Additional Advantages and Uses for GO’s Drug Ontology

Other drug ontologies and databases relevant to precision oncology of course exist, but our ontology has several characteristics that make it optimal for precision oncology use cases and investigational research. GO’s API suite enables client-specific customization and enhances portability, making integration of our data into third party applications and workflows simple. And because our ontology is designed to be cancer-focused, we have thoughtfully minimized non-cancer related agents and prioritized oncologic agents. Additionally, the ontology is expertly curated ensuring data rich, multidimensional entries. This makes filtering, querying, and operationalizing our drug data straightforward. Plus, the ontology is continuously maintained and updated by our team of experts, who closely track the investigational landscape. New agents, annotations and drug-related findings are incorporated weekly. Altogether, the special features of our drug ontology can benefit both clinicians and investigators in the precision oncology space. It is a rich and robust resource that can help answer complex questions.

Structure

The drug ontology has a hierarchical structure with seven top-level categories, which we call “Drug Types:” Targeted Therapy, Immunotherapy, Cellular Therapy, Chemotherapy, Hormone Therapy, Surgery, and Other. Within each Drug Type, drugs are organized by various “Parents” or subcategories that reflect different aspects of drugs, such as mechanism of action, molecular target, or modality.
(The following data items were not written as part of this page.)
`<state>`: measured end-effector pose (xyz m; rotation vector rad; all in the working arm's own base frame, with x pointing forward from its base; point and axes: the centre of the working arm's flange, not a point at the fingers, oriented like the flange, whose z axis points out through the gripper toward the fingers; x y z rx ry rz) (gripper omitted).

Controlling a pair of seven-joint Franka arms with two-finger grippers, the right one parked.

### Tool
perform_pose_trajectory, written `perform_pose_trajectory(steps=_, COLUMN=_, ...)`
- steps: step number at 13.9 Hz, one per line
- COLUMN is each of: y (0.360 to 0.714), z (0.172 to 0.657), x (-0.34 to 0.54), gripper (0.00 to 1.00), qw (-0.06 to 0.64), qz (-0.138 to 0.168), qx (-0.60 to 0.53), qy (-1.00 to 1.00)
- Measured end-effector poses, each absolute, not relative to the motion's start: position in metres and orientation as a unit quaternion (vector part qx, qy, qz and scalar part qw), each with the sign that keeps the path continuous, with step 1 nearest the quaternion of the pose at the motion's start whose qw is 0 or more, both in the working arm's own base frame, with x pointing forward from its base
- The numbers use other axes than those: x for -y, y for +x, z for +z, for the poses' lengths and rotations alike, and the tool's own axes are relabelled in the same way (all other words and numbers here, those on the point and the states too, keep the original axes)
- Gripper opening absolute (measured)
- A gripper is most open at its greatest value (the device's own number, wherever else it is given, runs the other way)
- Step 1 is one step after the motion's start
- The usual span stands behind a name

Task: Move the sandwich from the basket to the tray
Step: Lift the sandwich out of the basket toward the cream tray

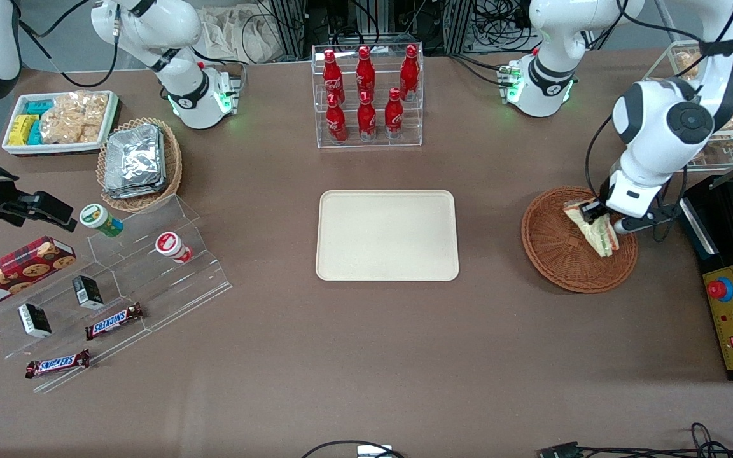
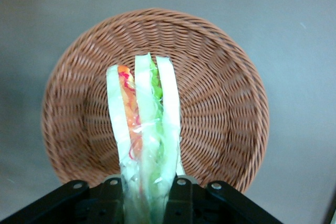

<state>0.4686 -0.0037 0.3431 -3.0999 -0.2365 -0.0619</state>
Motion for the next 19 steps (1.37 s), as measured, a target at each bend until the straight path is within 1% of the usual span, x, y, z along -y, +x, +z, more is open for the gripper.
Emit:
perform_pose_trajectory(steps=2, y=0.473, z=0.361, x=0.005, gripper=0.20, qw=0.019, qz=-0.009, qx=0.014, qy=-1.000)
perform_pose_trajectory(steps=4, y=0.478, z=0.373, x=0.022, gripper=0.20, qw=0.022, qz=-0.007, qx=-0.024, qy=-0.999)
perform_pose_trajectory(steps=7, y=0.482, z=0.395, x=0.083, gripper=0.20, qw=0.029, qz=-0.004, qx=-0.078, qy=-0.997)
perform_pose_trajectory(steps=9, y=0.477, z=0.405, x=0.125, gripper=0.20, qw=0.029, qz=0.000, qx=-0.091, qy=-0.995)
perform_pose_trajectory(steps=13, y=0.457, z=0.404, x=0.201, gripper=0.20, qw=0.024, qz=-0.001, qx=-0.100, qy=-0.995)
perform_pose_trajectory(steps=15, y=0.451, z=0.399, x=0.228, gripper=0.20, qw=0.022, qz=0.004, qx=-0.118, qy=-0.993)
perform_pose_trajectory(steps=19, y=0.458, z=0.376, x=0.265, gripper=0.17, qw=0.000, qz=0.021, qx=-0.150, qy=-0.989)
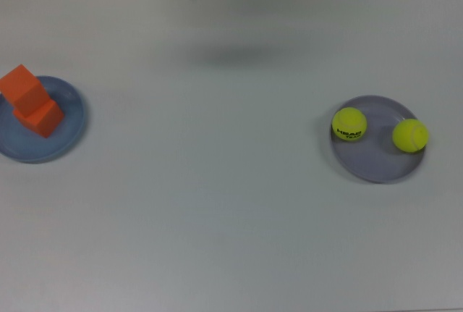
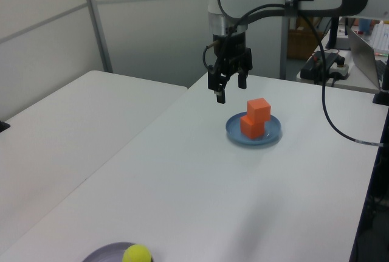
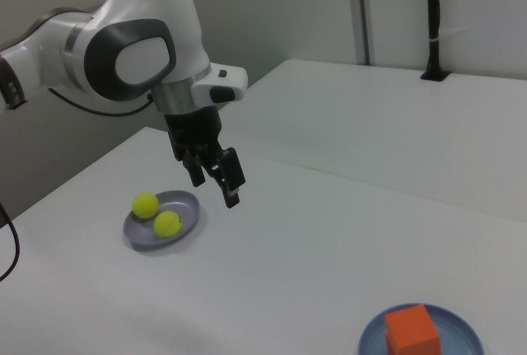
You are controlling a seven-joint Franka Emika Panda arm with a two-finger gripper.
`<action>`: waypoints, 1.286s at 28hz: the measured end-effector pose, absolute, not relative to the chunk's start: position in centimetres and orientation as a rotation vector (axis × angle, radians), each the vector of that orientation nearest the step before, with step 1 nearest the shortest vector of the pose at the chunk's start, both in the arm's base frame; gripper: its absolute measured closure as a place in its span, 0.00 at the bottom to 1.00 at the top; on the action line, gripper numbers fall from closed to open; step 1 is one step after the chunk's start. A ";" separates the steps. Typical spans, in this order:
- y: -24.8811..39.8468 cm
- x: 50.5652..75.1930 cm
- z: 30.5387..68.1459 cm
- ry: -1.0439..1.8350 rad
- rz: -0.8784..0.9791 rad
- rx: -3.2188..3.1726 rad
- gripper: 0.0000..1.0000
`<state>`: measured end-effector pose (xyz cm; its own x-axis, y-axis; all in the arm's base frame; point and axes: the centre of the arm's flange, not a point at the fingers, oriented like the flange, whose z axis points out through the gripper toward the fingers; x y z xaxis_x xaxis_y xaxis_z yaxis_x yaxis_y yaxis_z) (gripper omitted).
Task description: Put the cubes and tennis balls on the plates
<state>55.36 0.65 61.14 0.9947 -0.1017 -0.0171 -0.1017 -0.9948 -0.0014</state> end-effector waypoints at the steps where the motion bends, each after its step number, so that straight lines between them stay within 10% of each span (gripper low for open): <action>1: 0.6 55.4 61.1 0.154 0.027 -3.135 0.00; 36: -0.1 55.4 61.3 0.118 0.024 -3.103 0.00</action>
The ontology is graph-based, meaning there can be multiple parental or daughter relations for any entry and cases of drugs that blend Drug Types can be handled without breaking our matching logic. This approach allows for flexibility and expressivity in representing complex relationships among drugs.
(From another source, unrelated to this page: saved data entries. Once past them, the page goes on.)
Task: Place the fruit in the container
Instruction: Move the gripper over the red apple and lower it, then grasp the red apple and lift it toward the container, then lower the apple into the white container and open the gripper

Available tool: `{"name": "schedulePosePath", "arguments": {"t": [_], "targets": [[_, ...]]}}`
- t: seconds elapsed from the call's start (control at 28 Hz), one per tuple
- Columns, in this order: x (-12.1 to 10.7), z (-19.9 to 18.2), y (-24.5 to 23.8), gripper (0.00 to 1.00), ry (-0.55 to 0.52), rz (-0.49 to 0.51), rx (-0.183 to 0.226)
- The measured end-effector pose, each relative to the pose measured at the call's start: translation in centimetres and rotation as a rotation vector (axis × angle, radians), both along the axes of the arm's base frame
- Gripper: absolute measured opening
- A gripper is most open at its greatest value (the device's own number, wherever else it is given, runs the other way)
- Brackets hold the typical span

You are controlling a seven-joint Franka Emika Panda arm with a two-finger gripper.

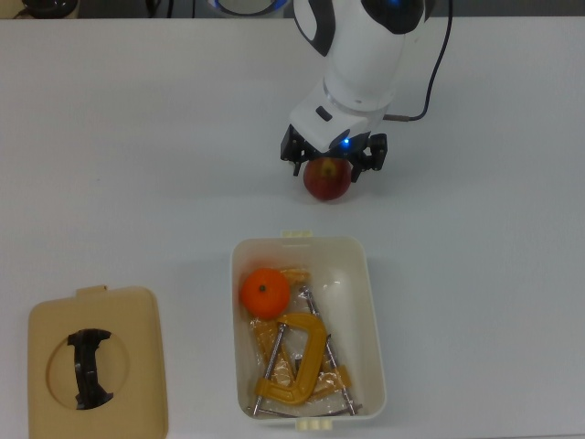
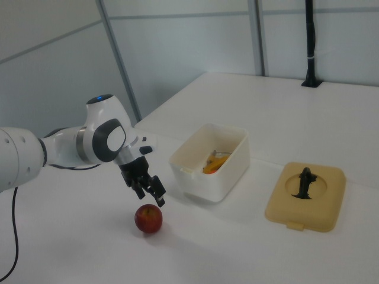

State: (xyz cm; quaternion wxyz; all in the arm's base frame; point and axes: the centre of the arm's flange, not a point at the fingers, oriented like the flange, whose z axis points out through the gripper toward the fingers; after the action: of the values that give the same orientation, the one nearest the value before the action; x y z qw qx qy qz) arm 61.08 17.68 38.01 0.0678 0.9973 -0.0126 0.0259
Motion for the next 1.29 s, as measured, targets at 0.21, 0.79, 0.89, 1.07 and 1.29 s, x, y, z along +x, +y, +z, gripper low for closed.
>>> {"name": "schedulePosePath", "arguments": {"t": [0.21,0.79,0.89,1.07,1.29], "targets": [[-1.7,-2.3,1.3,1.00,-0.004,0.044,-0.035],[-2.7,-3.8,1.5,0.87,-0.004,0.026,-0.049],[-2.5,-3.0,1.6,0.87,-0.030,0.002,-0.038],[-1.3,0.6,1.5,0.86,-0.112,-0.048,-0.009],[1.4,7.3,-0.3,0.86,-0.233,-0.149,0.059]]}}
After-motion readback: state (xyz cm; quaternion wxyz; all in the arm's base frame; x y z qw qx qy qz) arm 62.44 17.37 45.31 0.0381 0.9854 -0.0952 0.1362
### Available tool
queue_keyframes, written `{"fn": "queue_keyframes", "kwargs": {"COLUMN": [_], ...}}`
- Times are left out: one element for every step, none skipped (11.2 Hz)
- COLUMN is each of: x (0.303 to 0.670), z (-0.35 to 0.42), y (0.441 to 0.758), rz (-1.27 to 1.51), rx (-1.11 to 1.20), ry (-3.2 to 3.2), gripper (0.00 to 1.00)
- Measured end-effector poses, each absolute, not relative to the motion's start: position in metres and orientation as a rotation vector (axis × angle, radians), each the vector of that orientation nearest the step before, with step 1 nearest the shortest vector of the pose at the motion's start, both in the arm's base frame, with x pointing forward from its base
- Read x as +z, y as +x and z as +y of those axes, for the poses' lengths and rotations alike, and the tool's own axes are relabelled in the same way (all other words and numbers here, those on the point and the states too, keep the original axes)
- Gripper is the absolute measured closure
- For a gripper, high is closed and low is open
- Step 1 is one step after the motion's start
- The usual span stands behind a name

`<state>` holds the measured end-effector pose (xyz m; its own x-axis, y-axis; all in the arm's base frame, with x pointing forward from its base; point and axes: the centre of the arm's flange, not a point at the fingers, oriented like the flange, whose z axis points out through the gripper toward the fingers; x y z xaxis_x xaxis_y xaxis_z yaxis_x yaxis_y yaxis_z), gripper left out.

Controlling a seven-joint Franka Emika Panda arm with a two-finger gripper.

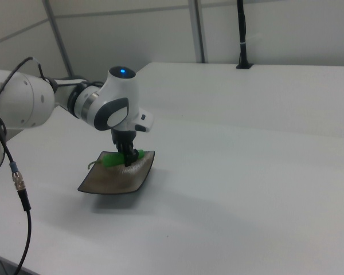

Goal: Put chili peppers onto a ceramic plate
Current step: 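Lower the chili pepper onto the plate and open the gripper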

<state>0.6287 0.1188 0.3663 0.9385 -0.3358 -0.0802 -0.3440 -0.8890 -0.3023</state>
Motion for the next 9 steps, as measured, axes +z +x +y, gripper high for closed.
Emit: {"fn": "queue_keyframes", "kwargs": {"x": [0.357, 0.35, 0.345, 0.344, 0.344, 0.345, 0.351, 0.362, 0.382], "z": [0.122, 0.124, 0.124, 0.124, 0.124, 0.124, 0.127, 0.131, 0.135], "y": [0.627, 0.625, 0.625, 0.625, 0.625, 0.625, 0.626, 0.625, 0.624], "rz": [0.496, 0.487, 0.482, 0.478, 0.468, 0.461, 0.451, 0.428, 0.384], "rx": [0.051, 0.064, 0.072, 0.074, 0.07, 0.065, 0.051, 0.021, -0.03], "ry": [-2.786, -2.8, -2.81, -2.815, -2.827, -2.832, -2.833, -2.842, -2.869], "gripper": [0.57, 0.57, 0.57, 0.55, 0.42, 0.26, 0.11, 0.0, 0.0]}}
Our entries have extensive synonym lists and database codes from sources like NCIt, JAX-CKB, OncoTree, SNOMED, ICD-9/10, and FDA. This helps with harmonizing different terminologies and facilitating interoperability.

Drug Ontology Insights

Beyond the use previously described, additional insights can be derived using the GO drug ontology during tertiary analysis of somatic cancer profiles. It can…

  • reduce ambiguity and inconsistency in naming and classifying drugs across different sources and platforms.
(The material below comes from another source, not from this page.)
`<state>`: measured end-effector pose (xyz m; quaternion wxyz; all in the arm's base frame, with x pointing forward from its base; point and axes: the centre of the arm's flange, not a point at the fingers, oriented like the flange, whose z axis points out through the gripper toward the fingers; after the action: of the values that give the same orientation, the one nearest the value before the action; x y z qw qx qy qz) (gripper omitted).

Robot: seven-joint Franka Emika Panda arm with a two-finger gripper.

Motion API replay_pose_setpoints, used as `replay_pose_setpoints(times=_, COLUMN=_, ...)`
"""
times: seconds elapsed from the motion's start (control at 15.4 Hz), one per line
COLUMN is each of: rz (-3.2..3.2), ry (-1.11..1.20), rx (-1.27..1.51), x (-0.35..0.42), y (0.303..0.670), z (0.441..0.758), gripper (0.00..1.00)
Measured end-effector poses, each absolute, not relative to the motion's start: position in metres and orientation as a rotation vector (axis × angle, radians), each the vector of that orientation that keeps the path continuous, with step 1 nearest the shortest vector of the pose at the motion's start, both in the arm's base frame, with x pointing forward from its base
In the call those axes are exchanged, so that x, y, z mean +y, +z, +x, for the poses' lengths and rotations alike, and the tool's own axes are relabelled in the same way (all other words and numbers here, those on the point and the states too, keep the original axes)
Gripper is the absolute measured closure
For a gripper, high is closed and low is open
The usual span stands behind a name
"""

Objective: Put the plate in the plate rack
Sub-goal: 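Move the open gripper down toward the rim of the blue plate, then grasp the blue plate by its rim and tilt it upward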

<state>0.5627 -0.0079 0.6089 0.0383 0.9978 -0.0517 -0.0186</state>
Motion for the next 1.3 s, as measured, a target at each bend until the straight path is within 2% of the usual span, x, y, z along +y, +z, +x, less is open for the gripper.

  • improve accuracy and completeness in identifying relevant drugs and trials for each patient’s tumor profile.

  • enhance efficiency and scalability in curating and updating information about drugs and trials using automated methods.

  • enable advanced analytics and decision support tools based on semantic reasoning and inference over the drug knowledge base.

GO’s drug ontology can also support drug development pipelines or help with the design of clinical trials in several ways:

  • provide a comprehensive and standardized vocabulary for describing drug targets, mechanisms of action, indications, contraindications, and outcomes.

  • enable data integration and interoperability across different sources and formats of drug discovery data by using common identifiers and semantic annotations.

  • facilitate data analysis and knowledge discovery by supporting complex queries and reasoning over drug-related information using natural language or graphical interfaces.